◆ **Work instruction**
The result should be every line of the listing that contains "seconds".

◆ **Supplied records**
++++++++++++++++++++

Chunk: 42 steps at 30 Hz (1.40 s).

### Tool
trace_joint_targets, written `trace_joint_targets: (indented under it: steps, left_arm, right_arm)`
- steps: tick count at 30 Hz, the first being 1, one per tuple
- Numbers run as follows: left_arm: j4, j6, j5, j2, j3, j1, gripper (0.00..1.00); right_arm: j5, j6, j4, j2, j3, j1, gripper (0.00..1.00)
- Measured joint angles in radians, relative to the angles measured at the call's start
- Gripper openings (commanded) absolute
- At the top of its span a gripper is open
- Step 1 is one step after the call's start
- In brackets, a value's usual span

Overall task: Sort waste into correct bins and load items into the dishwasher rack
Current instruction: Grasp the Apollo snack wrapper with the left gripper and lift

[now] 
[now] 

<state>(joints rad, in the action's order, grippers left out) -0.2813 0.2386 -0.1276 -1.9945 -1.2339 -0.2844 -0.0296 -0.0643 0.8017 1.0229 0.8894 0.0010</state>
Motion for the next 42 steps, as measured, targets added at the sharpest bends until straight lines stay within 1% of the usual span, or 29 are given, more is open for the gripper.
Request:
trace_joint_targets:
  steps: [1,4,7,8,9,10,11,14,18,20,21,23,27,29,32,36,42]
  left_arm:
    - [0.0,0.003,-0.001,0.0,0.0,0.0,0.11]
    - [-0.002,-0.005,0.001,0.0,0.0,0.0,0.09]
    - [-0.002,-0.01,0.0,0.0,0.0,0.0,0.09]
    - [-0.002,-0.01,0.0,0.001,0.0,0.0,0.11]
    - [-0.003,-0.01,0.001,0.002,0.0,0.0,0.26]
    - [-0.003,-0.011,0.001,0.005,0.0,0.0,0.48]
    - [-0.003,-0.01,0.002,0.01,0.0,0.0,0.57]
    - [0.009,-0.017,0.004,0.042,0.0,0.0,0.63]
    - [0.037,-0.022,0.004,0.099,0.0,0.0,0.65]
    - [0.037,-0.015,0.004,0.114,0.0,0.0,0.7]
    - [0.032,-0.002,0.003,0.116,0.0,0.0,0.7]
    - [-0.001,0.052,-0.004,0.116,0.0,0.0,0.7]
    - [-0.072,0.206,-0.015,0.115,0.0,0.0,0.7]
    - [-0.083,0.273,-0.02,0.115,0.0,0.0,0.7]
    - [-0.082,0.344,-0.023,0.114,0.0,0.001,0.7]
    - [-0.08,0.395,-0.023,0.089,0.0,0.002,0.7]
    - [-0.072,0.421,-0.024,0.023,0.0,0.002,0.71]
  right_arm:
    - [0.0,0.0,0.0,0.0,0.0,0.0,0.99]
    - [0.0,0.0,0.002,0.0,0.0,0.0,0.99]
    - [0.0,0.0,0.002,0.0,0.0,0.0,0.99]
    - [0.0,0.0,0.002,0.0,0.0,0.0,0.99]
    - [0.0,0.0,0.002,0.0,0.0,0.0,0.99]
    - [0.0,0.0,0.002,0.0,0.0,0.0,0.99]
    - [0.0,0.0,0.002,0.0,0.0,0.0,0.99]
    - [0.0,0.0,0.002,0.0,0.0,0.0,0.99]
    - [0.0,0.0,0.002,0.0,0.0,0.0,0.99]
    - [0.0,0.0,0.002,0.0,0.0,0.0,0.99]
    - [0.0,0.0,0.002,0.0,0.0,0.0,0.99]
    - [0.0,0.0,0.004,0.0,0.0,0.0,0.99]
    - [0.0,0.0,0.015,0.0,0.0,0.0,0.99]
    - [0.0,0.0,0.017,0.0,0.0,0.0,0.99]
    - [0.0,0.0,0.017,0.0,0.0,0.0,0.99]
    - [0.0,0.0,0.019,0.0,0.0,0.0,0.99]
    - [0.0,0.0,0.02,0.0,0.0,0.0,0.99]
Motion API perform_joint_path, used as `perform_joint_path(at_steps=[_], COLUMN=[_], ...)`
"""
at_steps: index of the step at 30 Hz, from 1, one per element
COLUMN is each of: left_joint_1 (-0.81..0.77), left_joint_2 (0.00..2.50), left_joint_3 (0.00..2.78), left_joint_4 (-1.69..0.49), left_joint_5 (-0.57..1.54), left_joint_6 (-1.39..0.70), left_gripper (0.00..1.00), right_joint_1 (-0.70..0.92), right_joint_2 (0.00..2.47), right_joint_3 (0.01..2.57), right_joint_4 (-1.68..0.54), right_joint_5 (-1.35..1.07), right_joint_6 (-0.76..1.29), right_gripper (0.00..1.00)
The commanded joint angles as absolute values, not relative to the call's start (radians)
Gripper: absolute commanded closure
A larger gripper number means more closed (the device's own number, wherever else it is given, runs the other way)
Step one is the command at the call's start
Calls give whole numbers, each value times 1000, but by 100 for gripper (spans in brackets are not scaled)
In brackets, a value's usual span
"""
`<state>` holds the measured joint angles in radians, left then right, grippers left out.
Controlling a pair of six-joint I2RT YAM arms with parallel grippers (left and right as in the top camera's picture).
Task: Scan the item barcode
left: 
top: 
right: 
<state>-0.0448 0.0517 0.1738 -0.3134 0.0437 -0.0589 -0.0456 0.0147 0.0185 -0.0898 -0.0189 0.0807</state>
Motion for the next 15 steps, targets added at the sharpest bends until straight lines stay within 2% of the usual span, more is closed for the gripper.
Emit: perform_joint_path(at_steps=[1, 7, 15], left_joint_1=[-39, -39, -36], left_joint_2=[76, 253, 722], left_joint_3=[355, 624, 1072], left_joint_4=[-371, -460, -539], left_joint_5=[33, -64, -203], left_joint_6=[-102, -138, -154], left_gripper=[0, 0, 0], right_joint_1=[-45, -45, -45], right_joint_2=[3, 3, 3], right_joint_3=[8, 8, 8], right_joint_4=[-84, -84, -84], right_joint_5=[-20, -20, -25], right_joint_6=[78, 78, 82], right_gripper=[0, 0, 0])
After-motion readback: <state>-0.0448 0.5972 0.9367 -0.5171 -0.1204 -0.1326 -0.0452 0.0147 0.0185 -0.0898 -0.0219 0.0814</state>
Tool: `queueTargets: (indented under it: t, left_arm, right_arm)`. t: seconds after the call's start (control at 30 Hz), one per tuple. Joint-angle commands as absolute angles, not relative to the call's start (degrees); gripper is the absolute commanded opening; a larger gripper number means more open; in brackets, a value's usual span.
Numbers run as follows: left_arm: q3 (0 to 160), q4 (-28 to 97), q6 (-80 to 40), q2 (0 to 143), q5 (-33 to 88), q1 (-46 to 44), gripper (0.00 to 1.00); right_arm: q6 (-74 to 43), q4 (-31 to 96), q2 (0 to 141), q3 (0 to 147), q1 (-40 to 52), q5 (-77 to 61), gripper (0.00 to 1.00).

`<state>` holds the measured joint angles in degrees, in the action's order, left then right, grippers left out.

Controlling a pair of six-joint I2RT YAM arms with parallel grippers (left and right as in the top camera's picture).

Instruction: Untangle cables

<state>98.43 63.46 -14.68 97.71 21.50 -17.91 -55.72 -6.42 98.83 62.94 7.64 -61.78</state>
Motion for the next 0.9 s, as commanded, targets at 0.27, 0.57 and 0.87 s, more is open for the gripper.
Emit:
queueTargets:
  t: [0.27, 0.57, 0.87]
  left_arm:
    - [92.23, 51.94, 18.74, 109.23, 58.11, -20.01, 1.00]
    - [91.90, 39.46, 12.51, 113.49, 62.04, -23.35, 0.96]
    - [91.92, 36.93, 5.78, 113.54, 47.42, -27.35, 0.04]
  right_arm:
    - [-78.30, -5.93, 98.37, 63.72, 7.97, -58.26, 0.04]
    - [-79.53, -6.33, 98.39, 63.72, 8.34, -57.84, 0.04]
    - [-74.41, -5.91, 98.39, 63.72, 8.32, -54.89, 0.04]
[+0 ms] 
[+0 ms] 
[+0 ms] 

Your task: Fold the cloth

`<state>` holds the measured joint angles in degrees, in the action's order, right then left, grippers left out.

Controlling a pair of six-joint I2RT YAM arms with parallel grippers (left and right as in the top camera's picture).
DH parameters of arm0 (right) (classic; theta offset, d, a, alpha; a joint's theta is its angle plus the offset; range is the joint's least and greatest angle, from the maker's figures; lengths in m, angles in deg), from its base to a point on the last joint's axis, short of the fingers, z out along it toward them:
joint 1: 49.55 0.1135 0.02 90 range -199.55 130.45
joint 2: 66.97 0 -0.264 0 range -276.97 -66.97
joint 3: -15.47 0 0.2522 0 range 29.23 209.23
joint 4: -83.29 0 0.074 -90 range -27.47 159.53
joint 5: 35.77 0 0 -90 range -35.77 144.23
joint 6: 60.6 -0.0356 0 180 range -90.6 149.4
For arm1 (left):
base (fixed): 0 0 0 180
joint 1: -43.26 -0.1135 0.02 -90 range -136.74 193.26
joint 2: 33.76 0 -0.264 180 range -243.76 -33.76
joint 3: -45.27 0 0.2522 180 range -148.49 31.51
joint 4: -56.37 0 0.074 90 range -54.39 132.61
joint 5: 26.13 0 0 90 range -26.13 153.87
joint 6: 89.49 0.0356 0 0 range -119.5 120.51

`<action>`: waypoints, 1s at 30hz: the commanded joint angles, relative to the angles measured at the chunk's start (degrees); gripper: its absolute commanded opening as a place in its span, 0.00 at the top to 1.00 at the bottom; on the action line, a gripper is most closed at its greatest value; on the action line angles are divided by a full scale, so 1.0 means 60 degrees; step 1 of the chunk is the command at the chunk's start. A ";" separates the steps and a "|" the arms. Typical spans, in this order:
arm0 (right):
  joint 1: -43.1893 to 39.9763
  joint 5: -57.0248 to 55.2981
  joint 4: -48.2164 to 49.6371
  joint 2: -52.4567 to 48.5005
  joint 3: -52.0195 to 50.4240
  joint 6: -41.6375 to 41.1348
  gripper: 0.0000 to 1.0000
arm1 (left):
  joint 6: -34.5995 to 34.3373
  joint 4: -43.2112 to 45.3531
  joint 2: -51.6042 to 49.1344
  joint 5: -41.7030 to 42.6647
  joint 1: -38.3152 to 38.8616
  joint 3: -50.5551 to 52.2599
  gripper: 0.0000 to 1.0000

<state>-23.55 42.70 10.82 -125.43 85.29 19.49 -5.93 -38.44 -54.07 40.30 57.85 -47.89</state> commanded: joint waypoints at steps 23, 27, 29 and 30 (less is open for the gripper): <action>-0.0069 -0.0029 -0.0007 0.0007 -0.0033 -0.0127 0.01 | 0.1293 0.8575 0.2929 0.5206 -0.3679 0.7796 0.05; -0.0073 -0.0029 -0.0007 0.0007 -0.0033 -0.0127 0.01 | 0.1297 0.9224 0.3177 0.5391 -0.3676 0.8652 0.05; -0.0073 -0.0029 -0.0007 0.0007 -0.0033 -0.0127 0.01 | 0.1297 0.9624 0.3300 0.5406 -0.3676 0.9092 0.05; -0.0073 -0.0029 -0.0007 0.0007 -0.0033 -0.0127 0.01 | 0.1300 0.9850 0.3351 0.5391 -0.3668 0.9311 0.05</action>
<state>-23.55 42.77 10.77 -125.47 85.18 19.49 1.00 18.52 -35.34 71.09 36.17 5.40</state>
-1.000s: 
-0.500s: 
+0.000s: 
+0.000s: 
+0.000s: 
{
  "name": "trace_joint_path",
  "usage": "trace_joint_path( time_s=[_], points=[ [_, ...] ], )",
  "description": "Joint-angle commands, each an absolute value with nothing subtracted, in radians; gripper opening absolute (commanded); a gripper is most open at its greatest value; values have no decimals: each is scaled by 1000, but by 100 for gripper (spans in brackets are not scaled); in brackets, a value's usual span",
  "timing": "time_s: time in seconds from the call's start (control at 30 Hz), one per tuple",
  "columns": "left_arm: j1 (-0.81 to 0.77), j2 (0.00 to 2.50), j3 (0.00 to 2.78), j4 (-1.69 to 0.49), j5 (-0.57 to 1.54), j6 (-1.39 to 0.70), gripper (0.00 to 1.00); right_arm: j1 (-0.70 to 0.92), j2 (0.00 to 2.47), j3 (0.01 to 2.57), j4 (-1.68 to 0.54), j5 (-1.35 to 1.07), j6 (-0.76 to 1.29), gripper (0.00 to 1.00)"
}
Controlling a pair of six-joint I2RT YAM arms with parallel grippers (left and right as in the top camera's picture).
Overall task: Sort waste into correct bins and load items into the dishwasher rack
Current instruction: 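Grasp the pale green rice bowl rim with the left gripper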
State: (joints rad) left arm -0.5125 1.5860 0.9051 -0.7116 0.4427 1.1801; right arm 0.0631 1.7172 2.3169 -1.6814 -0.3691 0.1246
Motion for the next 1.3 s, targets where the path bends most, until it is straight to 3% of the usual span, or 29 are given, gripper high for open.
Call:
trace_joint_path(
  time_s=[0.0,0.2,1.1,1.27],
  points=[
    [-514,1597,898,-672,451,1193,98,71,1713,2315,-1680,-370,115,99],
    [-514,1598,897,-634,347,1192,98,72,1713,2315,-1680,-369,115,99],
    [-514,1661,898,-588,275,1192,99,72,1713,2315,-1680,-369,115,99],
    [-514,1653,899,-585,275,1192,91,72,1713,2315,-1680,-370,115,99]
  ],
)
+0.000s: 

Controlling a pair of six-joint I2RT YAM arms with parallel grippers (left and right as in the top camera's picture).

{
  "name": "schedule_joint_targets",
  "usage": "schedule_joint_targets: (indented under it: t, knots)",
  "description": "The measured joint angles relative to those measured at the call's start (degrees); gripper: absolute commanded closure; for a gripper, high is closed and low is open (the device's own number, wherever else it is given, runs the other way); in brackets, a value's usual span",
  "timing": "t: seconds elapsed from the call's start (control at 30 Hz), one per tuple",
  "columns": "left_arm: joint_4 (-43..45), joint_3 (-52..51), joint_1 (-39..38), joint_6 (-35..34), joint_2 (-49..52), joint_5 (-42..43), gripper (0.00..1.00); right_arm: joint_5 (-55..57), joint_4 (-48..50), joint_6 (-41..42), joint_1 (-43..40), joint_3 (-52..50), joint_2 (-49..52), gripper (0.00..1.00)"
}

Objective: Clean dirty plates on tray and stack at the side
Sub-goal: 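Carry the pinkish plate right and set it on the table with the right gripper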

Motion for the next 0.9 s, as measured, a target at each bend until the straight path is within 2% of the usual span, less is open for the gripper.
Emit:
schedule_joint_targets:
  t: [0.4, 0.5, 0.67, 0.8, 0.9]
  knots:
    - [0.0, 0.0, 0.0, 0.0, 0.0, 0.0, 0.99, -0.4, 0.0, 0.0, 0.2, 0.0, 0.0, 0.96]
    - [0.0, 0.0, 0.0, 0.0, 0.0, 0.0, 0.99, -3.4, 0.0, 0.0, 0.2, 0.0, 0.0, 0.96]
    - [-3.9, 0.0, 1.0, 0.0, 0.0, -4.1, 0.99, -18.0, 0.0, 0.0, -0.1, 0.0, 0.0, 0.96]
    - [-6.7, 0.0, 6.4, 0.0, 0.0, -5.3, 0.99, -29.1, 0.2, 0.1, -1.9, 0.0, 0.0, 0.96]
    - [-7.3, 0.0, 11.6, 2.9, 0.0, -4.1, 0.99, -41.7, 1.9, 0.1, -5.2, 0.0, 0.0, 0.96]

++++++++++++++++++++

◆ **Expected answer**
Tool: `queueTargets: (indented under it: t, left_arm, right_arm)`. t: seconds after the call's start (control at 30 Hz), one per tuple. Joint-angle commands as absolute angles, not relative to the call's start (degrees); gripper is the absolute commanded opening; a larger gripper number means more open; in brackets, a value's usual span.
  "timing": "time_s: time in seconds from the call's start (control at 30 Hz), one per tuple",
  "timing": "t: seconds elapsed from the call's start (control at 30 Hz), one per tuple",

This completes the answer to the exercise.